Evaluation rating categories: Delaware requires four rating categories: highly effective, effective, needs improvement, and ineffective.
As a result of Delaware's strong policy linking evaluation to professional growth policies, no recommendations are provided.
Delaware was helpful in providing NCTQ with facts that enhanced this analysis.
7D: Linking Evaluation to Professional Growth
Professional development should be connected to needs identified through teacher evaluations. The goal of teacher evaluation systems should be not just to identify highly effective teachers and those who underperform but to help all teachers improve. Even highly effective teachers may have areas where they can continue to grow and develop their knowledge and skills.[1] Rigorous evaluations should provide actionable feedback on teachers' strengths and weaknesses that can form the basis of professional development activities. Too often professional development is random rather than targeted to the identified needs of individual teachers. Failure to make the connection between evaluations and professional development squanders the likelihood that professional development will be meaningful.[2]

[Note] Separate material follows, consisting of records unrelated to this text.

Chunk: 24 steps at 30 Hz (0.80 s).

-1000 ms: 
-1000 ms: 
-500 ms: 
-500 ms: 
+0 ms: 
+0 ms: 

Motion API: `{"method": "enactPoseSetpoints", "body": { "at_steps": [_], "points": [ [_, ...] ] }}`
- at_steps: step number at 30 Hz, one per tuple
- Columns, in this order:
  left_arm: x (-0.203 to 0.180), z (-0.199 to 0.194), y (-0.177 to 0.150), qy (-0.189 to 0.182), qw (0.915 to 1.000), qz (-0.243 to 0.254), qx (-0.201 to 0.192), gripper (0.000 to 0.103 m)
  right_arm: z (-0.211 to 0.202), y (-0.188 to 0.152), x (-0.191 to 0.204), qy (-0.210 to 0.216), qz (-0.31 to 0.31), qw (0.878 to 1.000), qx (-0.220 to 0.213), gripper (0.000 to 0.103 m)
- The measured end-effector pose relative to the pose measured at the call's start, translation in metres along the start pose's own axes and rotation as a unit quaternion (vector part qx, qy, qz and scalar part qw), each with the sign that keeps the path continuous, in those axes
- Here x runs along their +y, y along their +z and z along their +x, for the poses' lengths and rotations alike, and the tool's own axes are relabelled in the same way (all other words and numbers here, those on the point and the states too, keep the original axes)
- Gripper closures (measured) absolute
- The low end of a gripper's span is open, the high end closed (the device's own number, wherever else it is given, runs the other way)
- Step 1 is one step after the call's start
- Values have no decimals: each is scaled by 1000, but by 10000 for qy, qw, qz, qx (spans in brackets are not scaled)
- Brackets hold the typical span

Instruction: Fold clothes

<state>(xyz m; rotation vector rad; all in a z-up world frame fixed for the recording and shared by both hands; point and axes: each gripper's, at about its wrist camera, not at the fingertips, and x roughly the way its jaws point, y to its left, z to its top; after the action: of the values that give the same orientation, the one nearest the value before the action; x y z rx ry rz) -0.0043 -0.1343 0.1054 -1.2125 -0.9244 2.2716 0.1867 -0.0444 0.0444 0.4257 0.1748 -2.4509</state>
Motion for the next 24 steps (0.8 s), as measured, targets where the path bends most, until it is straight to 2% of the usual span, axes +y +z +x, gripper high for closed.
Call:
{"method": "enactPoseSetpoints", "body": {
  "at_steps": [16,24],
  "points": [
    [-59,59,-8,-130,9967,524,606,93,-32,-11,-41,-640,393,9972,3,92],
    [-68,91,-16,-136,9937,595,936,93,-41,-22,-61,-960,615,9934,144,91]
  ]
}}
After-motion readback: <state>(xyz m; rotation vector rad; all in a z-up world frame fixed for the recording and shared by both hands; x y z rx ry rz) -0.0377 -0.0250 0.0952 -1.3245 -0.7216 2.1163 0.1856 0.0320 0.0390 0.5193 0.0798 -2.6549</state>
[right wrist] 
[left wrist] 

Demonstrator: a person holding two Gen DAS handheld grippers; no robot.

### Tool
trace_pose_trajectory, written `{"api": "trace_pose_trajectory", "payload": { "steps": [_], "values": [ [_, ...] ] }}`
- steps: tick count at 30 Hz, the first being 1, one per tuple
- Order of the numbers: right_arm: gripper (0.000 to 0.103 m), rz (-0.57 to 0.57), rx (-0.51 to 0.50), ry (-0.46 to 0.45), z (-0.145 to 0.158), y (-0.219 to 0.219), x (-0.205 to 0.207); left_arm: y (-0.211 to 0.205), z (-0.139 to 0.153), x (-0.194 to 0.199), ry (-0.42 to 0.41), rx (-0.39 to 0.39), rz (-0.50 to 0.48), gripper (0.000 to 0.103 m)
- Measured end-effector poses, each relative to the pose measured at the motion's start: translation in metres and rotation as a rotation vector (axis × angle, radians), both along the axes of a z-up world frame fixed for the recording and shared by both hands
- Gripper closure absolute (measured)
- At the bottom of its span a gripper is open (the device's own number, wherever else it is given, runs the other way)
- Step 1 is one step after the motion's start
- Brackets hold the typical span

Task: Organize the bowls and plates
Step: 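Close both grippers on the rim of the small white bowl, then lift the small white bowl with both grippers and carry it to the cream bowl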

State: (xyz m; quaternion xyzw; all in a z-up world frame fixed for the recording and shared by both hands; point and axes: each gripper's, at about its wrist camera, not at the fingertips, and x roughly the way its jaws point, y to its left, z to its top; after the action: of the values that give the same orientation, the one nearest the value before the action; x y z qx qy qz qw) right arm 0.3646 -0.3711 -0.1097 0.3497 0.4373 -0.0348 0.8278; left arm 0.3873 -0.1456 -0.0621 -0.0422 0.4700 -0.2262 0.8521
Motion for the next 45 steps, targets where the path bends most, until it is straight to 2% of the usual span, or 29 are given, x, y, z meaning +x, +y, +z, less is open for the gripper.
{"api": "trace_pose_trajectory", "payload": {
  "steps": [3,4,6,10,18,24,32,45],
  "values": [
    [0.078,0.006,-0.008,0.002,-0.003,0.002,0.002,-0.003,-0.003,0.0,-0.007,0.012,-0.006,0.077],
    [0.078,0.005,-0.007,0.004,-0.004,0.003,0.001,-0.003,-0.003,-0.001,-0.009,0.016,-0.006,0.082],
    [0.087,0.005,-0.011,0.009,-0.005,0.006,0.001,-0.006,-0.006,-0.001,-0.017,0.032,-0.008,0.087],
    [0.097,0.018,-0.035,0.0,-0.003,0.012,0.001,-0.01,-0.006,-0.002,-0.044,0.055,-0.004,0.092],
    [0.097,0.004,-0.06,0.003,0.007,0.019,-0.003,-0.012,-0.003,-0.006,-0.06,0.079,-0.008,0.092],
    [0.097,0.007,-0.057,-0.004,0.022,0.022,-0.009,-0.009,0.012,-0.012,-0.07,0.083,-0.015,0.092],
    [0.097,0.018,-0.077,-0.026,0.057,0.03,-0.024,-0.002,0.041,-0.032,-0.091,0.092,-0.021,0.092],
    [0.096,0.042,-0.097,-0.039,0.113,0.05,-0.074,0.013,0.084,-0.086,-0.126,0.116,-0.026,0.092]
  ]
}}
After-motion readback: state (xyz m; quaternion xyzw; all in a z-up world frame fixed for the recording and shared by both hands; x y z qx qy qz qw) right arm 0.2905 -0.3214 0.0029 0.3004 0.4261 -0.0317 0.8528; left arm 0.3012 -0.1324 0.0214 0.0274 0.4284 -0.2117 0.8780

Many states are only explicit about tying professional development plans to evaluation results if the evaluation results are bad. Good evaluations with meaningful feedback should be useful to all teachers, and if done right should help design professional development plans for all teachers—not just those who receive poor ratings.[3]
To further increase the utility and validity of evaluation systems, states should require that evaluation instruments differentiate among various levels of teacher performance rather than only giving binary satisfactory/unsatisfactory ratings. Binary rating systems often offer little meaning because virtually all teachers receive satisfactory ratings.[4] More rating categories allow for more nuanced distinctions between levels of teacher performance.